Copy out each line of the entries where the word "exact" is present.

*** Begin section ***

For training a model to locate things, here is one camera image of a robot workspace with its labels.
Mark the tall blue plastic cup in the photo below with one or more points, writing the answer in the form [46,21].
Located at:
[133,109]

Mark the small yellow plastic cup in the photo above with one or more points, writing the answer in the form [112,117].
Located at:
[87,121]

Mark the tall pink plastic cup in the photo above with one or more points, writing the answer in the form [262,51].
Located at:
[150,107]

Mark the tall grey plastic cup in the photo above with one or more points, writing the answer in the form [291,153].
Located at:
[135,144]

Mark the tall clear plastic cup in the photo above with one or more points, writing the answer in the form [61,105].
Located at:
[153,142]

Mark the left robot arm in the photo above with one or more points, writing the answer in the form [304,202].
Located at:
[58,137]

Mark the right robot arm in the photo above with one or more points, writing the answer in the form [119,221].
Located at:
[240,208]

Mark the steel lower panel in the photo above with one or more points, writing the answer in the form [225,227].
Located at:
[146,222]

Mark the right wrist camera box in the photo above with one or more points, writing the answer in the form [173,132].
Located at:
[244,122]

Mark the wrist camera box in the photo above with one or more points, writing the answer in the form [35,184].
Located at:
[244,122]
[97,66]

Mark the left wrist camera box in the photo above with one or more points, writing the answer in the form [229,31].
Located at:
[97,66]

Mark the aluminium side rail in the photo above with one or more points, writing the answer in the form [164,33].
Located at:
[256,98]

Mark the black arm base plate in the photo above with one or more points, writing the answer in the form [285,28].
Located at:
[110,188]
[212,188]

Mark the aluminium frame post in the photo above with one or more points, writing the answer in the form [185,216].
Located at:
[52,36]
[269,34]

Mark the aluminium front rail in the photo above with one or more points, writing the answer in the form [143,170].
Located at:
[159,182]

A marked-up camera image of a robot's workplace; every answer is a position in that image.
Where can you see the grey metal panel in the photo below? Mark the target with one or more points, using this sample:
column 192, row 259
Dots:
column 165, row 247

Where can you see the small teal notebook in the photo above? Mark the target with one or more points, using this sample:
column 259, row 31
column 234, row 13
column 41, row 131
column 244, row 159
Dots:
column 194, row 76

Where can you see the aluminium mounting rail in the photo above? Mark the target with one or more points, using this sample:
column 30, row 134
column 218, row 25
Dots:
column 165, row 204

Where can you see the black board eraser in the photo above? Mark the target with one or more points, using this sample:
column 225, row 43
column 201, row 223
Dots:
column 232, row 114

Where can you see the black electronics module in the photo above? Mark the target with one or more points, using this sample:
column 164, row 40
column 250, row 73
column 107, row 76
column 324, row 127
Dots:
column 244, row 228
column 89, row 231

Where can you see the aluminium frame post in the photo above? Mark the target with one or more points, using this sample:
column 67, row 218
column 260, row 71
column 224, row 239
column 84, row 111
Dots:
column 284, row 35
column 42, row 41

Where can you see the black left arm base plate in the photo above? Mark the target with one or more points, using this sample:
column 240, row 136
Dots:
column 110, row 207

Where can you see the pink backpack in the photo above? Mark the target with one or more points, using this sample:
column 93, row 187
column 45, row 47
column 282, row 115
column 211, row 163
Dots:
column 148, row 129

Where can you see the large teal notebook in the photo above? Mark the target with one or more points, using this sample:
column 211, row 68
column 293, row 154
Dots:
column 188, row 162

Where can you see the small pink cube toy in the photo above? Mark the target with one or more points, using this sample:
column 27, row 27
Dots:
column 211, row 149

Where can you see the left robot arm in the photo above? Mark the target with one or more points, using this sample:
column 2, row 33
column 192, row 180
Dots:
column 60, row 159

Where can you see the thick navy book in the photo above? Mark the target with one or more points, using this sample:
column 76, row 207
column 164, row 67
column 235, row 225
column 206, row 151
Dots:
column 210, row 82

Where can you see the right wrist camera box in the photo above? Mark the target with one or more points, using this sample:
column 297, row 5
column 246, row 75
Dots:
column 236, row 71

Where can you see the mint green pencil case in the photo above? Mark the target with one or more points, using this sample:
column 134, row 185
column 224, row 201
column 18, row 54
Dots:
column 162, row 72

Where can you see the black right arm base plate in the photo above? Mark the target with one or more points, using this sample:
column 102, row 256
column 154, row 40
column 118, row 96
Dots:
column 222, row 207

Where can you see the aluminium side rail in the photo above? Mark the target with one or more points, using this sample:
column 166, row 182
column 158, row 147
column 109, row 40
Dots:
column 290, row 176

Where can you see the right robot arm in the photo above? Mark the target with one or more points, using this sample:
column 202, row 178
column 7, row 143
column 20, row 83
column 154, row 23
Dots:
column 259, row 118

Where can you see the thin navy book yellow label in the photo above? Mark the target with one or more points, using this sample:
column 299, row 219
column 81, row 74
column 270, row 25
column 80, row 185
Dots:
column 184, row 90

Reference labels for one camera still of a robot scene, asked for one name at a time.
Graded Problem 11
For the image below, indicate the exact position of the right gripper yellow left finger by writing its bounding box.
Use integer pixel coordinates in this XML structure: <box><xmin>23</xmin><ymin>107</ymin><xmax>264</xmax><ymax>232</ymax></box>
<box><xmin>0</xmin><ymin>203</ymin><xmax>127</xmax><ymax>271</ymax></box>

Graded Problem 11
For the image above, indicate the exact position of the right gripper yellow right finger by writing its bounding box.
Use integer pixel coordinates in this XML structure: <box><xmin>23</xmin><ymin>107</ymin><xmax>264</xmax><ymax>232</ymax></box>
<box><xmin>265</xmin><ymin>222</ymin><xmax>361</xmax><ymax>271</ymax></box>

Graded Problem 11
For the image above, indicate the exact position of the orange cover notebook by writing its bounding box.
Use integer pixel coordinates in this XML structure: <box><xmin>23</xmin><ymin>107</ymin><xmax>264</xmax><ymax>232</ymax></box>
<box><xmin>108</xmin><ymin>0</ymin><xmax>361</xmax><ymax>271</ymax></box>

*** End section ***

[TASK OUTPUT]:
For the image below, indicate the exact position of the right gripper yellow left finger by writing its bounding box.
For the image above, indicate the exact position of the right gripper yellow right finger by writing its bounding box.
For the image above, indicate the exact position of the orange cover notebook by writing its bounding box.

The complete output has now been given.